An algebraic fraction is a fraction where both the numerator and the denominator are algebraic expressions. Rather than simple integers, these can include variables, polynomials, or a combination of both. In the context of our expression, \(\frac{\frac{1}{x+3}+\frac{2}{x-3}}{2-\frac{1}{x-3}}\), both the numerator and the denominator are algebraic fractions themselves. This makes the overall expression a complex fraction, presenting another layer of simplification.

• Algebraic fractions follow the same principles as regular fractions for simplification.
• You must find a common denominator to add or subtract fractions.
• The ultimate goal is to make the fraction as simple as possible.

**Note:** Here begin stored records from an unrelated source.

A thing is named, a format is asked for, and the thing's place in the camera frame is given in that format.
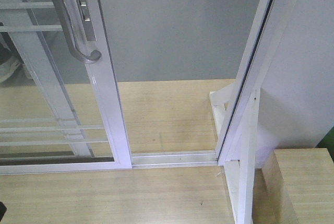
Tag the white framed sliding glass door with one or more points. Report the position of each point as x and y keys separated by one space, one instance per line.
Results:
x=32 y=141

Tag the white door frame post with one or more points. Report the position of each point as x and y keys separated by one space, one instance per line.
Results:
x=235 y=108

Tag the grey metal door handle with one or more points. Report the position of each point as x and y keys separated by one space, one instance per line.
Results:
x=69 y=33

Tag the light wooden floor platform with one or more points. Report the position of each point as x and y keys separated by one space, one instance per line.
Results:
x=160 y=116

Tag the light wooden box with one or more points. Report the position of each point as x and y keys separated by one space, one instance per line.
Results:
x=300 y=185

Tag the metal door lock plate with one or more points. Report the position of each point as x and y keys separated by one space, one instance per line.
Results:
x=86 y=20

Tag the white fixed glass door panel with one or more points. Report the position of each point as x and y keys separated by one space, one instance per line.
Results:
x=27 y=35

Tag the aluminium door floor track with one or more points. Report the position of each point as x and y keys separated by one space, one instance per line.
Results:
x=174 y=159

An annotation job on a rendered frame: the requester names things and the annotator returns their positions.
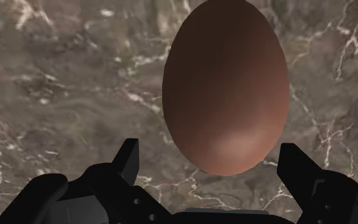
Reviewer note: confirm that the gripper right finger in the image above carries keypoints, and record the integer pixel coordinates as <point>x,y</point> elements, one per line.
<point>327,198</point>

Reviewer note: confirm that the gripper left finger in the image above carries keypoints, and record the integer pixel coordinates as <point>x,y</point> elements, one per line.
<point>110,192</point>

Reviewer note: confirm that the brown egg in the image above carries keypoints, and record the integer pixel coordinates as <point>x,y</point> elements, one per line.
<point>225,90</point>

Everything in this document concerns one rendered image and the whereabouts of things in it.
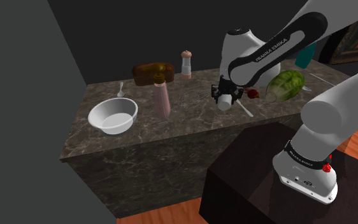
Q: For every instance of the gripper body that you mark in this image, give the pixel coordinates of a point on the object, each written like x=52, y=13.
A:
x=228, y=89

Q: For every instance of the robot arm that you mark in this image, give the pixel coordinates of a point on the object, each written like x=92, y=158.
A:
x=325, y=111

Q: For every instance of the white cup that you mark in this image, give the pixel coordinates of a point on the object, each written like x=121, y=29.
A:
x=224, y=103

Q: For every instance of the small red fruit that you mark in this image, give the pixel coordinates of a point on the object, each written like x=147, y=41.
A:
x=252, y=93

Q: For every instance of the white utensil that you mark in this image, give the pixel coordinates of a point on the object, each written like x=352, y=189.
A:
x=245, y=108

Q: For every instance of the clear grinder with tan ends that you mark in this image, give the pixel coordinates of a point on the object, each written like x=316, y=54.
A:
x=186, y=66

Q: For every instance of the green lettuce head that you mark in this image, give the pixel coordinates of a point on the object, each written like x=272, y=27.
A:
x=286, y=84

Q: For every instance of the pink bottle with brown cap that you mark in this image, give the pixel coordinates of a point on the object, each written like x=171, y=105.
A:
x=162, y=99

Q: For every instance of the teal bottle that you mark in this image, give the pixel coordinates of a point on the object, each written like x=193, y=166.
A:
x=304, y=57

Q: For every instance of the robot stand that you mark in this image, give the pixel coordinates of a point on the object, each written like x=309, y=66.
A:
x=244, y=173

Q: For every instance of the brown bread loaf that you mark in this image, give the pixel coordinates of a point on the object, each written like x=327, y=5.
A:
x=143, y=74

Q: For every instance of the small silver spoon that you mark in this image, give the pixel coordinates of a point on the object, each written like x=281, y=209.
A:
x=120, y=92

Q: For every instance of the white bowl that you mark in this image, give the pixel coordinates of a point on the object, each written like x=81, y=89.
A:
x=117, y=122

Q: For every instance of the framed wall picture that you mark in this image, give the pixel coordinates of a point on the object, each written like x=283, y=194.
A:
x=357, y=40

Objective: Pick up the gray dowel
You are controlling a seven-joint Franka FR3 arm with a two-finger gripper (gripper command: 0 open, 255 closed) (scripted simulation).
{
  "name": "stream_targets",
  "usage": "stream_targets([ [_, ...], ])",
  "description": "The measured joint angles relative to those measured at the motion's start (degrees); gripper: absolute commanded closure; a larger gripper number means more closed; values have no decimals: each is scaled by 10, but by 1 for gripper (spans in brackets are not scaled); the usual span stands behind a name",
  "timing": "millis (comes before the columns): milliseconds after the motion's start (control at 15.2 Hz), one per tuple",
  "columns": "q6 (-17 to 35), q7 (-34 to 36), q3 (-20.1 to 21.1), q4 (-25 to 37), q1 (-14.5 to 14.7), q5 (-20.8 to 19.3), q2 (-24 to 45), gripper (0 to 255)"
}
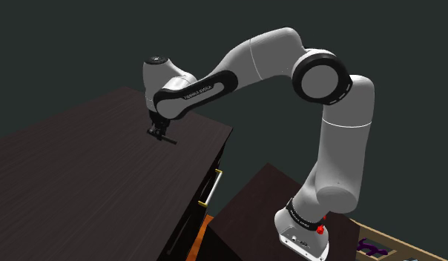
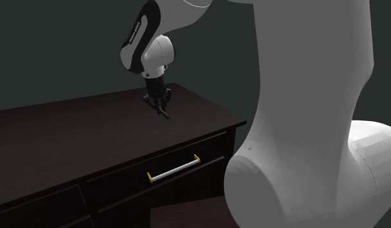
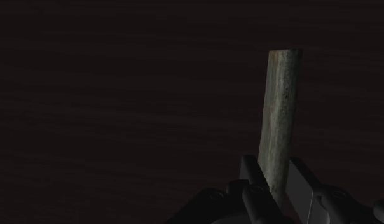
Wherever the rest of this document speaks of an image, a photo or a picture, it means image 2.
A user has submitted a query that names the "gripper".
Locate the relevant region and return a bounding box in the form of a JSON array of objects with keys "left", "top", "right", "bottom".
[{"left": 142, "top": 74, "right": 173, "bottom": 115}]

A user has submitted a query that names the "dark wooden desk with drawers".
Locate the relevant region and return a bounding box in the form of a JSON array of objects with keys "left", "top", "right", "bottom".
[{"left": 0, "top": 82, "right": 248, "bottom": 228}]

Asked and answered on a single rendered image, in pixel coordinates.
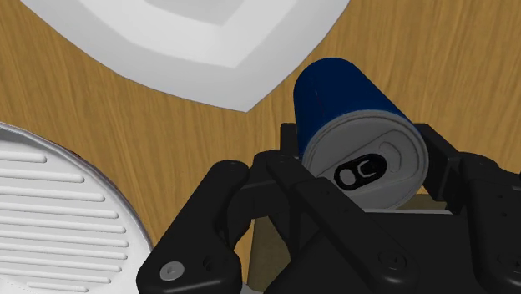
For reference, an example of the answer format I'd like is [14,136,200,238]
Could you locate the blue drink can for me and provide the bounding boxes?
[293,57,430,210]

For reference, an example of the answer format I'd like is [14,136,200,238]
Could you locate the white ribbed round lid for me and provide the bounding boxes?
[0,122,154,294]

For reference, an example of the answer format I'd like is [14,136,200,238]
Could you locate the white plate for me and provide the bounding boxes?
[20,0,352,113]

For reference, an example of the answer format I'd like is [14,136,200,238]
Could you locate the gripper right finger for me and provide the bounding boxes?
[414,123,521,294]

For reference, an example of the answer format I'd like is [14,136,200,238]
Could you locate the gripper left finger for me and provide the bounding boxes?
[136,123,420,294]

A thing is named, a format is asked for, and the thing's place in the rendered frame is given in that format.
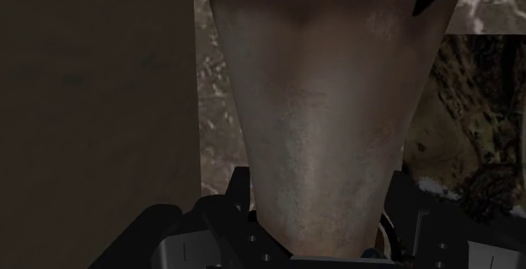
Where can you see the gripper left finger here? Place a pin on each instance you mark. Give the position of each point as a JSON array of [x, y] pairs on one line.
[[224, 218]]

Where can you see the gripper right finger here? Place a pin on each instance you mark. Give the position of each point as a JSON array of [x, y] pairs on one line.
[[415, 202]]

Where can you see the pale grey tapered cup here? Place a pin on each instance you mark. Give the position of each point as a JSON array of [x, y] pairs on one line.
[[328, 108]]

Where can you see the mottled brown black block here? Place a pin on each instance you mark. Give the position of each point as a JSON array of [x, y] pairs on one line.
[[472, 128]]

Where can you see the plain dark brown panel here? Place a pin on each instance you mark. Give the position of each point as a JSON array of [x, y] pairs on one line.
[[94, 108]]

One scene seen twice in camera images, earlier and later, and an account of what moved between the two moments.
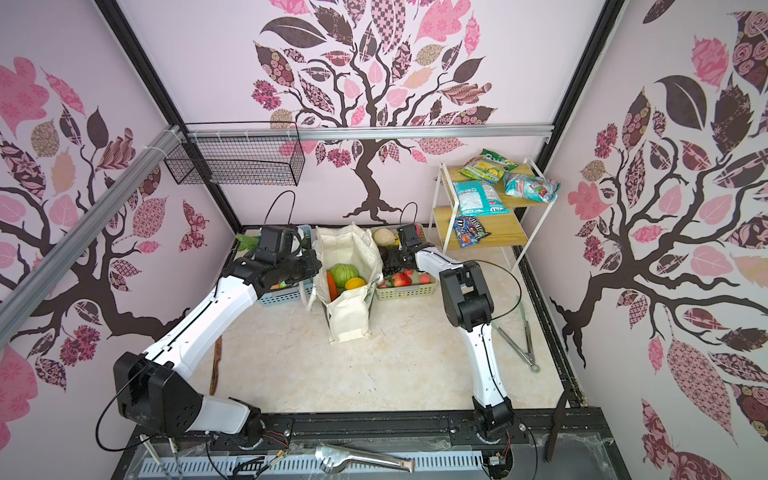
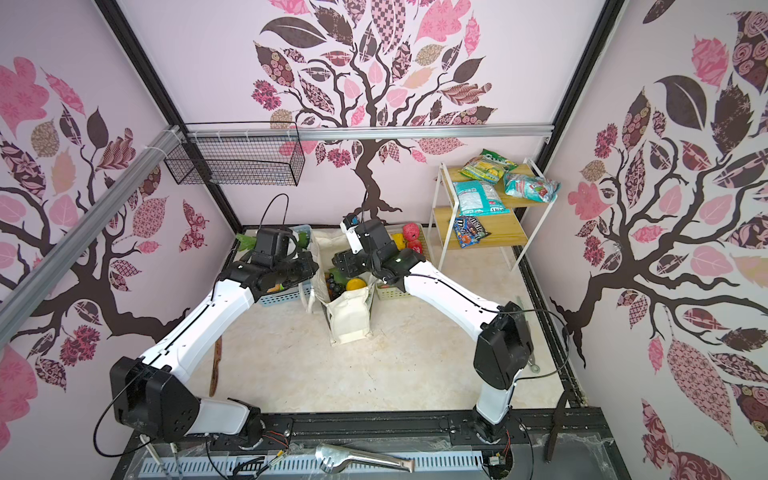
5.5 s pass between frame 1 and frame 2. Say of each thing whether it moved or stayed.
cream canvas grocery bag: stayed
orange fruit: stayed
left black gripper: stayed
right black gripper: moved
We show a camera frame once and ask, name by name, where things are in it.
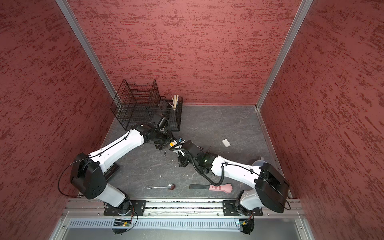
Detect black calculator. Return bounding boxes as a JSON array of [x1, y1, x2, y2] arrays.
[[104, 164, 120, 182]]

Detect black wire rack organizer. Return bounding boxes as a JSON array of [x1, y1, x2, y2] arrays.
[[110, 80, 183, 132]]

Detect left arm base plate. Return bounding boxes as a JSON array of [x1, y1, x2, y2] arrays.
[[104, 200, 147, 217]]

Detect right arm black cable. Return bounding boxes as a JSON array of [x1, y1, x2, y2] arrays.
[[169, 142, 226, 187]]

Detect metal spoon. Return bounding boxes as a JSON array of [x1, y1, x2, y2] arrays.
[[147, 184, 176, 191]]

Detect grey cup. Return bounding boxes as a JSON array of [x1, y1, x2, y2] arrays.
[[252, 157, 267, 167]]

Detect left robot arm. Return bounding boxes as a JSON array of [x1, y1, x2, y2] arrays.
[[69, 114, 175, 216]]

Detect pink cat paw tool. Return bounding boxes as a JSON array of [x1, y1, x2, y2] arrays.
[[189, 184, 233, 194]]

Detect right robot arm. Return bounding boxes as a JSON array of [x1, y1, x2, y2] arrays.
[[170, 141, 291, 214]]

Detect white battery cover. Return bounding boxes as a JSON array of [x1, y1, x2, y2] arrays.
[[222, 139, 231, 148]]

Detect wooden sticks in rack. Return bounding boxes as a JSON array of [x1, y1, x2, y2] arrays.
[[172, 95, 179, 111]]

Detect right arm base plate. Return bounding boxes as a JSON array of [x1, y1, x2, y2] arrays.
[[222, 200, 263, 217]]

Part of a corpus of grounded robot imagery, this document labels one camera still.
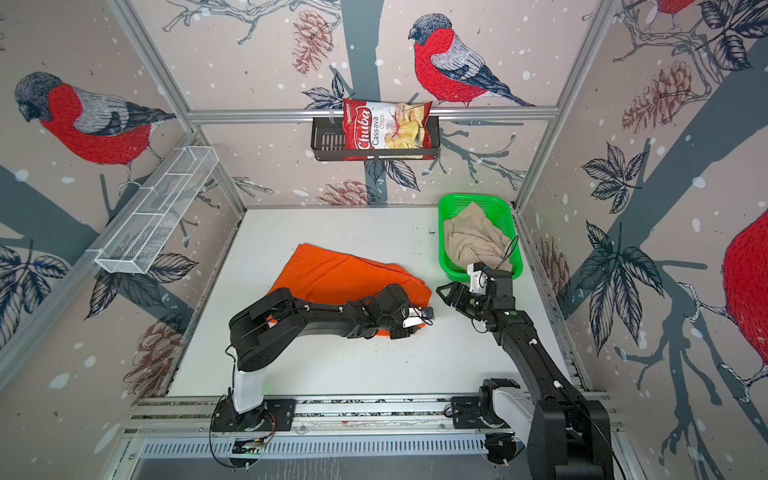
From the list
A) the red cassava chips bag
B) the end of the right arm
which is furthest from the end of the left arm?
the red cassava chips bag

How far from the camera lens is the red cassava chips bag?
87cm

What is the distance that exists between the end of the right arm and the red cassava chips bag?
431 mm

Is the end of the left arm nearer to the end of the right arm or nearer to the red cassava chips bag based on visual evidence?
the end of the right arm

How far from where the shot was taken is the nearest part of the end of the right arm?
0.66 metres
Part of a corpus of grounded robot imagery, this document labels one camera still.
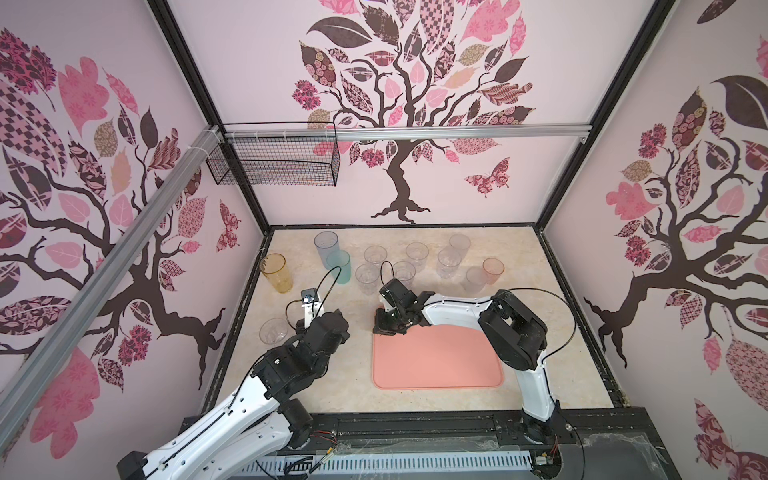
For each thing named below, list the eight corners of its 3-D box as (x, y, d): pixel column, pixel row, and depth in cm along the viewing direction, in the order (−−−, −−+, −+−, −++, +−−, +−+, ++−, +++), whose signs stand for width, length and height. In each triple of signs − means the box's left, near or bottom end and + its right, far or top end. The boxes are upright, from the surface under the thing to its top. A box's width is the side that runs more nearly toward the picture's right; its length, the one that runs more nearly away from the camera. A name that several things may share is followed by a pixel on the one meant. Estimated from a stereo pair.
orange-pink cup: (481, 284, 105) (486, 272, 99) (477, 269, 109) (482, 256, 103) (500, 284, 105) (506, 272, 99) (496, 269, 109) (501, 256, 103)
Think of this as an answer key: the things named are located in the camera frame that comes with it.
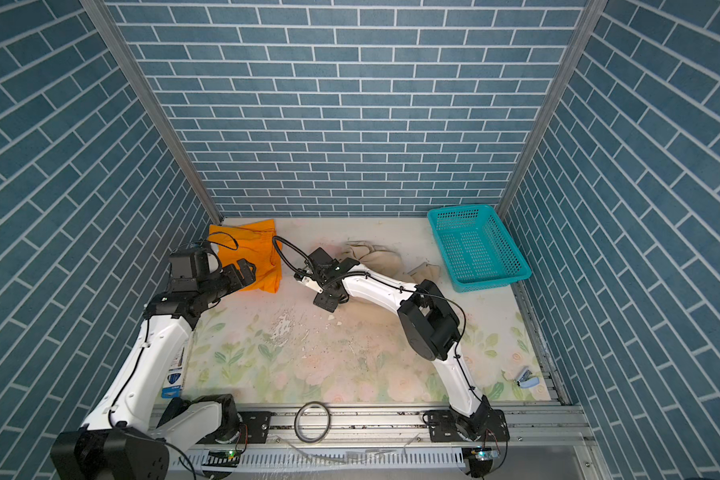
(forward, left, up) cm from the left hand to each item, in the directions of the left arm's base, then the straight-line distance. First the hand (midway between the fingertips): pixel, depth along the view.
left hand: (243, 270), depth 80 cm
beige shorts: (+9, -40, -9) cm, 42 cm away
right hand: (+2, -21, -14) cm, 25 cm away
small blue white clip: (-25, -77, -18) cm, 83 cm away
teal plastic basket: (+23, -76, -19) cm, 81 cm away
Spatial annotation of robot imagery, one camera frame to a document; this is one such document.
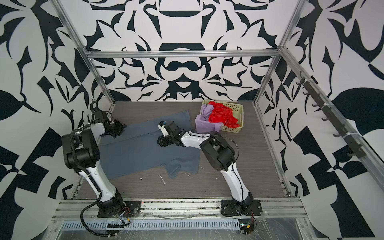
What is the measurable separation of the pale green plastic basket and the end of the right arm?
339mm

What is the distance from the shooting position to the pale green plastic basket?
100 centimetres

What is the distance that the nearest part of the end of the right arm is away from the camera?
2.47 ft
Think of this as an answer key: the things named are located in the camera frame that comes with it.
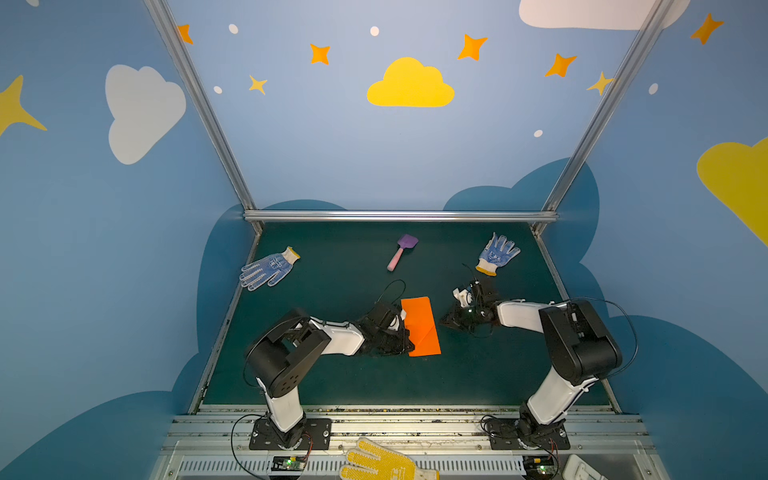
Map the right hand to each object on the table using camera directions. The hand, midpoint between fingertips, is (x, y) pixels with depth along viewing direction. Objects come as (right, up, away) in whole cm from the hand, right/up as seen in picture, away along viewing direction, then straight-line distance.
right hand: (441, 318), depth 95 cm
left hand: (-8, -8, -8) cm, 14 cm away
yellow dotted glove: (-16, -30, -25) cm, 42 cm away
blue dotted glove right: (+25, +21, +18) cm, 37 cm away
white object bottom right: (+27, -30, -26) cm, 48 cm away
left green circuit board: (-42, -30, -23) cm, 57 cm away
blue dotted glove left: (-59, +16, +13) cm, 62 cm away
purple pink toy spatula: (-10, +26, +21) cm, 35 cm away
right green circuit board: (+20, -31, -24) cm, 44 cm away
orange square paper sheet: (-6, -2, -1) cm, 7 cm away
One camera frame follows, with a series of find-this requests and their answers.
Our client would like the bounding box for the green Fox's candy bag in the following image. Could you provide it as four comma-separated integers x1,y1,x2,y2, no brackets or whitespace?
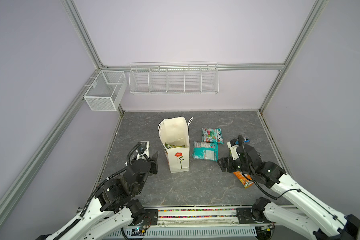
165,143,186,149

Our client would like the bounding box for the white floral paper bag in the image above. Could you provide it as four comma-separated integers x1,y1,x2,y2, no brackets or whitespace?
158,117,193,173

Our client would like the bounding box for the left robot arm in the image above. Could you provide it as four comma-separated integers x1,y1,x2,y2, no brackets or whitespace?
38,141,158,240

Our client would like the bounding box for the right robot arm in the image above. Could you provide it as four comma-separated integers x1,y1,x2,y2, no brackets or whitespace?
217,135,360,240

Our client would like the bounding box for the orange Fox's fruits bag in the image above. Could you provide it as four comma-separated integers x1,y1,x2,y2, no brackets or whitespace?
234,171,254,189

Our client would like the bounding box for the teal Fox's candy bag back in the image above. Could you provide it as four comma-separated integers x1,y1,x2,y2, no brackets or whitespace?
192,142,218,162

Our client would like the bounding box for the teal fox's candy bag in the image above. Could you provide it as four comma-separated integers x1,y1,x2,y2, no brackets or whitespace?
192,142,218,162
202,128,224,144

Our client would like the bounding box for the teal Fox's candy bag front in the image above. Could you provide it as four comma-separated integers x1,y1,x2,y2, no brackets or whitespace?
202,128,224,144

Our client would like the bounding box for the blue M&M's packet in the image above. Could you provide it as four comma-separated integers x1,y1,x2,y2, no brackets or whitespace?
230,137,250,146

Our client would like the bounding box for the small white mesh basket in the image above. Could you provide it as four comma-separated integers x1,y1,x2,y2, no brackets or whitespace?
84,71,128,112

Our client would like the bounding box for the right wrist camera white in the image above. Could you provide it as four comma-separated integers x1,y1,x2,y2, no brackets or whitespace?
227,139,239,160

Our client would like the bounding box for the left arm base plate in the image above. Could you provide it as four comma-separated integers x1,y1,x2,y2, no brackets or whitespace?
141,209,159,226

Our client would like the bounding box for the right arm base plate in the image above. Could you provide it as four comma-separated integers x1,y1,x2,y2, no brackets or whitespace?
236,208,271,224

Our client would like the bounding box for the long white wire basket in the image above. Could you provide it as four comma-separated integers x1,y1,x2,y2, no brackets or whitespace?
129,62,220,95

Understanding how to manipulate these expressions is crucial in algebra, as they form the basis for solving more complex equations.

In any fraction, the top number is the numerator, and the bottom number is the denominator. They work together to define the value of the fraction. With algebraic fractions, these components can be algebraic expressions themselves, such as polynomials or simple variables. In the problem at hand:

• The initial numerator is \(\frac{1}{x+3} + \frac{2}{x-3}\).
• The denominator is \(2 - \frac{1}{x-3}\).

To simplify, you must handle the numerators and denominators separately. First, simplify each part to make them easier to work with before addressing them as a whole. This involves finding common denominators within each portion of the fraction for uniformity and ease of further operations.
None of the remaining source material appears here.